Enhancement of the regeneration competence by supplementation of the regeneration media with PSK was very recently reported for two grain legumes species (Ochatt et al. 2018). In pea, PSK-α enhanced regeneration by promoting of somatic embryos development and organogenesis, what resulted in plant formation. In faba bean, PSK-α induced somatic embryogenesis, however, somatic embryos failed to convert into plants. Our study also supports these findings, as supplementation of the regeneration media in PSK-α significantly increased organogenesis compared to control cultures. The differences in shoot regeneration between tested cabbage accessions cultured on the solid media supplemented with PSK were observed. Moreover, for some accessions, i.e. LM, LM153, the highest number of shoots was observed on hormone-free MS medium supplemented with 0.1 µM of PSK-α. Both these accessions shown to be relatively high-responsive to protoplast cultures. Such results suggest that for high responsive cabbage genotypes, for the induction of organogenesis from a protoplast-derived callus in the presence of PSK-α, other growth regulators might not be obligatory.

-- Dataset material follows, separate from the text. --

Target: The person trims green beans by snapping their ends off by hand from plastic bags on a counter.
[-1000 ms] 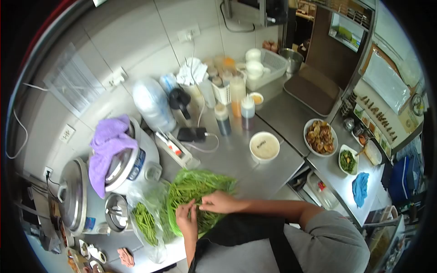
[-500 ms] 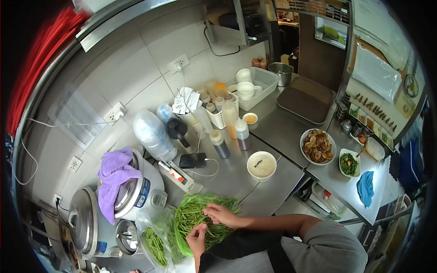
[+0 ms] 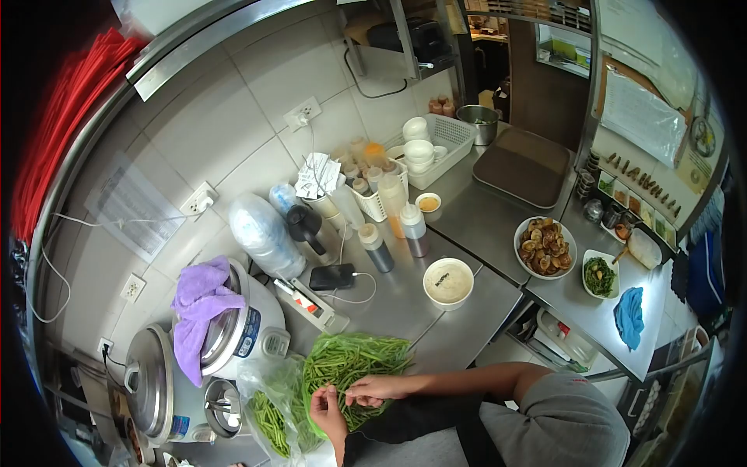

Callus tissue obtained from protoplast-derived cells cultured on the regeneration medium with PSK-α often developed hairy roots, which was rare among the callus tissues cultured on the PSK-free controls. It has been shown that PSK signalling regulates root and hypocotyl elongation of Arabidopsis seedlings (Kutschmar et al. 2009; Stührwohldt et al. 2011). Thus, we presumed that the enhanced growth of B. oleracea hairy roots observed in our study could be stimulated by PSK-α.

Conclusions

Our study showed that the effect of exogenous PSK-α on protoplast cultures is genotype- and dose- dependent. Protoplast-derived cells of cabbage do not require constant presence of PSK-α in the liquid culture medium for maintaining cell divisions. PSK-α is not capable of inducing embryogenic competence in non-embryogenic cells, but it seems to reactivate or maintain the cellular potential to proliferate in response to endogenous or external stimuli, i.e. other growth regulators. PSK-α has an effect on the dynamics of resynthesis of cellulose in cabbage protoplasts, which is a prerequisite to undergo cell divisions. This effect was especially pronounced in low-responding accessions. PSK-α promotes not only cell proliferation, but also differentiation and organogenesis in cabbage. Obtained results suggest a genotype-dependent effect of PSK on the regeneration process.